For the material below, the sole required output is the number of lines that include "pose".

○ ○ ○ ○ ○ ○ ○

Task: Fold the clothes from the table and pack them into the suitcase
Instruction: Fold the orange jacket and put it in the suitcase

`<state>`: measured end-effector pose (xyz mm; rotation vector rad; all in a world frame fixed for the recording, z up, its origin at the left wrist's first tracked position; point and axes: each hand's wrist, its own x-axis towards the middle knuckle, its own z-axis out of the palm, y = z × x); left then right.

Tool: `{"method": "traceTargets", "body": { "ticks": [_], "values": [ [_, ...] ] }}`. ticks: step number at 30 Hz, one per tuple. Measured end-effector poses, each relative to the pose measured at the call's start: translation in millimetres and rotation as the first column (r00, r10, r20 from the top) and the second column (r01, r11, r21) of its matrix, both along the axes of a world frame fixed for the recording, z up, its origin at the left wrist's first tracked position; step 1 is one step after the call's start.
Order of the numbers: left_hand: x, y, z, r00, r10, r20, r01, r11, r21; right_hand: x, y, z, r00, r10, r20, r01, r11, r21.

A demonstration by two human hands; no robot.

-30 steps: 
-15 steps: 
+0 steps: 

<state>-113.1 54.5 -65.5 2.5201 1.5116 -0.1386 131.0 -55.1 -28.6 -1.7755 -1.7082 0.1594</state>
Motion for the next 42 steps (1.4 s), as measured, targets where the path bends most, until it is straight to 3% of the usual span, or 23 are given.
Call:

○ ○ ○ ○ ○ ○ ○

### Response to the task
2